To me love is not a conquest, much less one conquest after another. Conquest denotes subjugation, a submission to a more powerful will. You do not make a person submit to your will and mold him as you see fit to make him more lovable in your eyes. You love him for what he is. You do not gloss over his imperfections, you learn to live with his flaws. You do not brag to your friends that he is yours for the taking, there is no place for braggadocio in love. You wait instead anxiously for the next time he tells you he loves you, no matter if it may never happen and in the meantime the uncertainty is making you miserable.
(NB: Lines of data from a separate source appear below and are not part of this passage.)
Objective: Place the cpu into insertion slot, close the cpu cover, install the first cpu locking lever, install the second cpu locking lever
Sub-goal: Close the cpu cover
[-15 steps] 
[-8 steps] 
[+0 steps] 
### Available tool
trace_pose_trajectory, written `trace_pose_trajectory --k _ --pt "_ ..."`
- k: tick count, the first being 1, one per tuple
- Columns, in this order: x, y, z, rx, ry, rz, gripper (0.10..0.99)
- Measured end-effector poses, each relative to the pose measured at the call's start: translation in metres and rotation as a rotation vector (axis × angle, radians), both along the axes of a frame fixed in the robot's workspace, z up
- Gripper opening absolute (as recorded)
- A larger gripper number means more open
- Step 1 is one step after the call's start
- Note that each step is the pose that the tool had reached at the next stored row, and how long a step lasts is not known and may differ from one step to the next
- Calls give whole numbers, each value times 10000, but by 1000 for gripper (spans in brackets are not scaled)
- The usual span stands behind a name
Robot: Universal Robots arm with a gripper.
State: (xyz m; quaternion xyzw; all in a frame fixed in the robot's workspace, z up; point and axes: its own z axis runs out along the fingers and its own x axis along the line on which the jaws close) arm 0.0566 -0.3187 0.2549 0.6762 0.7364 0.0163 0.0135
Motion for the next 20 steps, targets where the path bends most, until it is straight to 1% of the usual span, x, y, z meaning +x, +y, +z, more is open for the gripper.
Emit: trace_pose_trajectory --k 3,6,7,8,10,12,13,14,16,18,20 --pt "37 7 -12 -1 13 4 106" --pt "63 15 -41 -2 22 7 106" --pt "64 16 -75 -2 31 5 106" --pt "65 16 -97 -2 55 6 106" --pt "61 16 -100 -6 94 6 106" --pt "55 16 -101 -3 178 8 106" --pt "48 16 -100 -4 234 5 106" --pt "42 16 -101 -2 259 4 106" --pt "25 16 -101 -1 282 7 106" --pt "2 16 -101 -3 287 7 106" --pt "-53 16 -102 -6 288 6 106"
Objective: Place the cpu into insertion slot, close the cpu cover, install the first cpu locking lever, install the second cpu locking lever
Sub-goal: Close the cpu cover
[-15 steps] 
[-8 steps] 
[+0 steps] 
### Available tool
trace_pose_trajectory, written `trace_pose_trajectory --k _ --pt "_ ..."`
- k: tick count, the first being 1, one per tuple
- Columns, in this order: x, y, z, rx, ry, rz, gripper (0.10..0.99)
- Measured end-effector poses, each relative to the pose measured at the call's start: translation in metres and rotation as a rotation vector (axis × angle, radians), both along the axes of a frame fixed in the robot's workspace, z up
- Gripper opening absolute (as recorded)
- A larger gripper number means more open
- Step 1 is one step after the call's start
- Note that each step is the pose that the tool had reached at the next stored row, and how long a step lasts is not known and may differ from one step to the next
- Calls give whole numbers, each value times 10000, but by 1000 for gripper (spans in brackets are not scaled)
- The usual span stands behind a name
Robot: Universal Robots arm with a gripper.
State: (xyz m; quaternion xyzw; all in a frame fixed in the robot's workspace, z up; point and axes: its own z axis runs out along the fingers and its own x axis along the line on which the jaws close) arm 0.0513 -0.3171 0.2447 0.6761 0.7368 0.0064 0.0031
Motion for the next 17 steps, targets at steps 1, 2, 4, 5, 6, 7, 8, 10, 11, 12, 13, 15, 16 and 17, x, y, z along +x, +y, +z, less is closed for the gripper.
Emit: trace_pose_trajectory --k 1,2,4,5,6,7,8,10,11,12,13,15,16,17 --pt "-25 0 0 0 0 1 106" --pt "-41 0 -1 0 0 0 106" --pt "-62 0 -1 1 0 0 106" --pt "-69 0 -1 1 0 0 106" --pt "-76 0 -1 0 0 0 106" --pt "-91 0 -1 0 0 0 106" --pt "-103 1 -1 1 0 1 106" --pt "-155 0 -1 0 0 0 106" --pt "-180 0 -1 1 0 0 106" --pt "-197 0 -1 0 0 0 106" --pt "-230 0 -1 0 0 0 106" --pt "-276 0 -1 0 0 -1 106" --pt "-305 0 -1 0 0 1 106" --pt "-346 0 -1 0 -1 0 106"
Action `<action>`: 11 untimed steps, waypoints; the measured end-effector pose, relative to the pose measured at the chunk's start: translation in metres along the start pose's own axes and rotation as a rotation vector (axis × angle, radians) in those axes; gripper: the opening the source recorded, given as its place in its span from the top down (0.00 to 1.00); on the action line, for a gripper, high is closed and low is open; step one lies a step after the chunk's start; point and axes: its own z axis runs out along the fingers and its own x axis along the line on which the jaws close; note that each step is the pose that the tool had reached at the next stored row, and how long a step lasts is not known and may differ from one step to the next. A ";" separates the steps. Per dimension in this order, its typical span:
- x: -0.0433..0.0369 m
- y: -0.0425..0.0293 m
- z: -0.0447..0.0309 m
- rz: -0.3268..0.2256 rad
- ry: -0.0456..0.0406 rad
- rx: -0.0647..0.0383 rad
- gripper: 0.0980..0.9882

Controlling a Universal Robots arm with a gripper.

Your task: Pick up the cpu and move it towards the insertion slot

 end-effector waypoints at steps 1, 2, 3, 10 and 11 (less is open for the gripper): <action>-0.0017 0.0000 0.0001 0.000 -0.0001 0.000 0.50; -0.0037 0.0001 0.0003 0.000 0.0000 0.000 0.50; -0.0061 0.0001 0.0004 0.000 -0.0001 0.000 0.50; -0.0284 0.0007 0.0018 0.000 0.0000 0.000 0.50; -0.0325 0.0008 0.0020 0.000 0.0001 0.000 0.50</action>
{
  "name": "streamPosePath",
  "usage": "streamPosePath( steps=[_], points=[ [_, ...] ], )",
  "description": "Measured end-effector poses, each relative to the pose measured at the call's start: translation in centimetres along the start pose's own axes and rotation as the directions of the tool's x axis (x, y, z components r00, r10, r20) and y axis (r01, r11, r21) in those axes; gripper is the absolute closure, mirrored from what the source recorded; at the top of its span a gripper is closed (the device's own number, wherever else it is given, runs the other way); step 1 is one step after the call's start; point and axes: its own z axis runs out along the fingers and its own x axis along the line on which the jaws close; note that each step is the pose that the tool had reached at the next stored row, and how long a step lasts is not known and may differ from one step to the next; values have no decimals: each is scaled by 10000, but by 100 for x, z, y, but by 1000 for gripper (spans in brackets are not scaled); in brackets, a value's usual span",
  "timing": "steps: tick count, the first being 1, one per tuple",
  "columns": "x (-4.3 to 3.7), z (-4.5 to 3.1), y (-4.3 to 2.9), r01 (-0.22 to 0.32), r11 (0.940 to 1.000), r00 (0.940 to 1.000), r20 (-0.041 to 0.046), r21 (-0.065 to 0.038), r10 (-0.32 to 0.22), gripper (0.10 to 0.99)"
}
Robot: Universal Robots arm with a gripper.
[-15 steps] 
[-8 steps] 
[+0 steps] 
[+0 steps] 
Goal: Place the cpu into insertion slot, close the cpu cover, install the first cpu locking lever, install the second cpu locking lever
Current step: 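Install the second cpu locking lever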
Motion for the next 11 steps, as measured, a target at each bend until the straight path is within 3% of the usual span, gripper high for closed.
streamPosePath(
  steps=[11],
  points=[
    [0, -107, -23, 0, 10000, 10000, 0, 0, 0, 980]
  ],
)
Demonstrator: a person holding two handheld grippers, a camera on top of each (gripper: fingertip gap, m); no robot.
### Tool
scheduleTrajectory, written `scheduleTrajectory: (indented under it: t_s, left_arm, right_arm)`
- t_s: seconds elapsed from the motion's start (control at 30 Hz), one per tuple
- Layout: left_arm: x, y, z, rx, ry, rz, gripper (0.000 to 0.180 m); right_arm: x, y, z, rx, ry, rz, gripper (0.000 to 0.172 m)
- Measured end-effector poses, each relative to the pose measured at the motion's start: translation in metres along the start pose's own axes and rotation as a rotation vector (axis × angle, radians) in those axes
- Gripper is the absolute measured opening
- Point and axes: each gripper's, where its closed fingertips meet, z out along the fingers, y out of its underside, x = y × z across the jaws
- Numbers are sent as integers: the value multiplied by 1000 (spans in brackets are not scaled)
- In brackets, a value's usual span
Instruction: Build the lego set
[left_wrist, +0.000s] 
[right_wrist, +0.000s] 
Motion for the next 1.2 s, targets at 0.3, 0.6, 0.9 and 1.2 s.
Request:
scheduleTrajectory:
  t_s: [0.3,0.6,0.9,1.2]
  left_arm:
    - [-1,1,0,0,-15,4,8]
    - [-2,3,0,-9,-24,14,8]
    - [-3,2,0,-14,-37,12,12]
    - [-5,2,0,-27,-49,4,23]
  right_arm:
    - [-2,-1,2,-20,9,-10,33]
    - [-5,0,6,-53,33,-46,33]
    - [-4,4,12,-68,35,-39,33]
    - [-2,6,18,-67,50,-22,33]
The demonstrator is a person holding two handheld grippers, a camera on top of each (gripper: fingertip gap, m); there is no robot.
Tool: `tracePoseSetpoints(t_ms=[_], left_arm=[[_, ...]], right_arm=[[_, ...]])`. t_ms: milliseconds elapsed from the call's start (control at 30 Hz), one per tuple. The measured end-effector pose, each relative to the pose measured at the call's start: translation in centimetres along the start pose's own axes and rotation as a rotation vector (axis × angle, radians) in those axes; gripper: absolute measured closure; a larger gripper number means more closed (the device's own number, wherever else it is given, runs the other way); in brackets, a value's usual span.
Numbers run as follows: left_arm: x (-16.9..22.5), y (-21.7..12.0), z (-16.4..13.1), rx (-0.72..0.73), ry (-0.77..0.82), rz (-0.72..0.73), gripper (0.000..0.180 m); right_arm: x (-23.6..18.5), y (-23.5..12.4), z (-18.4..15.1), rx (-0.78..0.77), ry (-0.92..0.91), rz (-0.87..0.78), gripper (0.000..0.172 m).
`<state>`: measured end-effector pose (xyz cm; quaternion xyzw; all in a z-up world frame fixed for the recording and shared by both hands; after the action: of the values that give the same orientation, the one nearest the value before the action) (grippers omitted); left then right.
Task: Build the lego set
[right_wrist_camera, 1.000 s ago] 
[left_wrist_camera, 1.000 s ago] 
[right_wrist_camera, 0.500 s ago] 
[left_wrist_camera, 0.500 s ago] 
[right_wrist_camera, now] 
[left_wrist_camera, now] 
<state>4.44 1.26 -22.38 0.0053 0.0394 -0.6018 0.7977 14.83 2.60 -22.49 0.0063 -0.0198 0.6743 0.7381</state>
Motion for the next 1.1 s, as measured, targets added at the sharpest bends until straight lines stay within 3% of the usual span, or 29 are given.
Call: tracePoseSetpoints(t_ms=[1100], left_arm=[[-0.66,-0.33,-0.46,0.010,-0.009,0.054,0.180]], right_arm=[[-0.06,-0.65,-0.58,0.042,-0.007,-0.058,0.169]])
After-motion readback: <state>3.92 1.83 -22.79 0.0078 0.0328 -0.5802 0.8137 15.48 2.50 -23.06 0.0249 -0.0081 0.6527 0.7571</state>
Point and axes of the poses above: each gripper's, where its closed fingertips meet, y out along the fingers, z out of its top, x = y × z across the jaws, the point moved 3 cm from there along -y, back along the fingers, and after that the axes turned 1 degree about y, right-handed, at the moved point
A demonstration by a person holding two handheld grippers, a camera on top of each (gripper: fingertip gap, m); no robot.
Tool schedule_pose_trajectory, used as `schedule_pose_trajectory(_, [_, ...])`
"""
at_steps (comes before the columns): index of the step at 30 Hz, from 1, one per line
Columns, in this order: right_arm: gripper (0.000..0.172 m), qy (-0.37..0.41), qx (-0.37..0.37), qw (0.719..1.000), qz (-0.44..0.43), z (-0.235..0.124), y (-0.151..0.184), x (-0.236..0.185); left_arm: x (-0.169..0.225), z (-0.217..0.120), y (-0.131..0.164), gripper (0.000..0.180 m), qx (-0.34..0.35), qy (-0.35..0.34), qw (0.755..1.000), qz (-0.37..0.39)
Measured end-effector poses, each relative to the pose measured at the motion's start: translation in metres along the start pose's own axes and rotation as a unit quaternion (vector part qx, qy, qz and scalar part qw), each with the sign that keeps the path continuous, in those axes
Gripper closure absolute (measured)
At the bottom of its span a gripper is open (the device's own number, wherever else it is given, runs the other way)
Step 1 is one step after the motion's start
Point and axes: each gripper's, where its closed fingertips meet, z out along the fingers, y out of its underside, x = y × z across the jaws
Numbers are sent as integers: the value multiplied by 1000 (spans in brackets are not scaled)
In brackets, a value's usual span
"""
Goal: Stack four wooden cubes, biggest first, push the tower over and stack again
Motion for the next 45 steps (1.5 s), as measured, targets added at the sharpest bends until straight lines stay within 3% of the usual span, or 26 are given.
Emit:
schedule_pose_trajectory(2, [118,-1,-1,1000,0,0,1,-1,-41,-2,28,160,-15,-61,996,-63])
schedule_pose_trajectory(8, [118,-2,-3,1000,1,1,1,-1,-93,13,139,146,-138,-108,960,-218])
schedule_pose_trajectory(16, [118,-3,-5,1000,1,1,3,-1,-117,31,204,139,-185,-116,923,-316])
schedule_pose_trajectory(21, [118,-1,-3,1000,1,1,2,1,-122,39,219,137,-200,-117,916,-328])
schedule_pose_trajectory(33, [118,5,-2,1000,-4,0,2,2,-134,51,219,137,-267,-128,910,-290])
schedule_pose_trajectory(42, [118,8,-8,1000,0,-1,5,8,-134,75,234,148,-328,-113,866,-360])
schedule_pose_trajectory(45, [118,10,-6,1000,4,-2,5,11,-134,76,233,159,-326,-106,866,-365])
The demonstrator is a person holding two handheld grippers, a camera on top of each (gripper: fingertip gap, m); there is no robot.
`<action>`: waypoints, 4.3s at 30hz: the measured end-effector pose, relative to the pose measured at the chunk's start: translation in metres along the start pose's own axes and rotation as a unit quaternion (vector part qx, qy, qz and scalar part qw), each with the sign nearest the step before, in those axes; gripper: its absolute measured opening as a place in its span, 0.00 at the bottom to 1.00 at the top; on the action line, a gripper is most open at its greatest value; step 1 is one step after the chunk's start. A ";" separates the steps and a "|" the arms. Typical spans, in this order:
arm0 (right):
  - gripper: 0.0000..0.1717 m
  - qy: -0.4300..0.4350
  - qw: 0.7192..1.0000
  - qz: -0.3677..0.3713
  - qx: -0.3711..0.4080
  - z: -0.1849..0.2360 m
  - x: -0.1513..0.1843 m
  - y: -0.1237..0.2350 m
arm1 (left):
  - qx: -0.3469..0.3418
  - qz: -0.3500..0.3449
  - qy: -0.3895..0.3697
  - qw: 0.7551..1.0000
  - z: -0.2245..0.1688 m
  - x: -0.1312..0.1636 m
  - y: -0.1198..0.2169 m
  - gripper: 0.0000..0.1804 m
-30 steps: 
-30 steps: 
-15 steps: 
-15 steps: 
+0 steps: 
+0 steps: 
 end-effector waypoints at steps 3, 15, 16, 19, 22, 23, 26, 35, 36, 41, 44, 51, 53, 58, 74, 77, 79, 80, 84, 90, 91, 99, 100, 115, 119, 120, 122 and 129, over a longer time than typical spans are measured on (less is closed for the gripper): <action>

You do not lead him on with empty displays of affection. You do not boost his ego with false praises, only to give him the ultimate put-down by taking him for a fool. You find yourself speechless with admiration and fear that the slightest touch will betray the depth of your emotion. You do not cry foul when you see that the course of love has not gone according to your fervent wishes. You do not bawl at him, “How dare you tell me you love me, take my heart, and then disappear from my life.” You do not demand the return of glorious days long past. You do not blame him for your shattered illusions and waylaid dreams and least of all for your broken heart. Even in the lowest troughs of self-pity and despair, you cannot bring yourself to cause him the slightest grief. You would rather die than give him the slightest hint that he has anything to do with your unhappiness. Love bears all– maybe not always with a smile that’s big enough for all the world to see, but just one that’s brave enough to tell him it’s okay, you’ll live so he doesn’t have to feel bad.

It is never easy to lay open the door to your heart, because love and rejection get in the same way. Love is not for the faint-hearted. I loved once, and years later I am still reeling from it. Having survived one heartbreak has not lessened my fear of going through another. Thus I envy people who can plunge headlong into relationships after but just some tentative attempts at getting to know another person. I envy people who can meet strangers and shortly afterward declare that they were meant for each other. I envy those who are not afraid to go after their happiness and damn the consequences. I envy people who can go from conquest to conquest without feeling diminished by it.

I can never be like them. I don’t think like them. Once you’ve tasted manna from heaven, why bother with bread from the baker? Nothing compares with it.

Until God sends me my angel on earth to love and to cherish forever, I will be content to be alone. I have learned to swallow my loneliness like a bitter pill, hoping that my good behavior will make fate smile at me and say, “Here is the one for you. Live happily ever after, your name is written on his heart.”

One love, one lifetime — that is my hope. Not one conquest after another. As Sting says, that’s not the shape of my heart.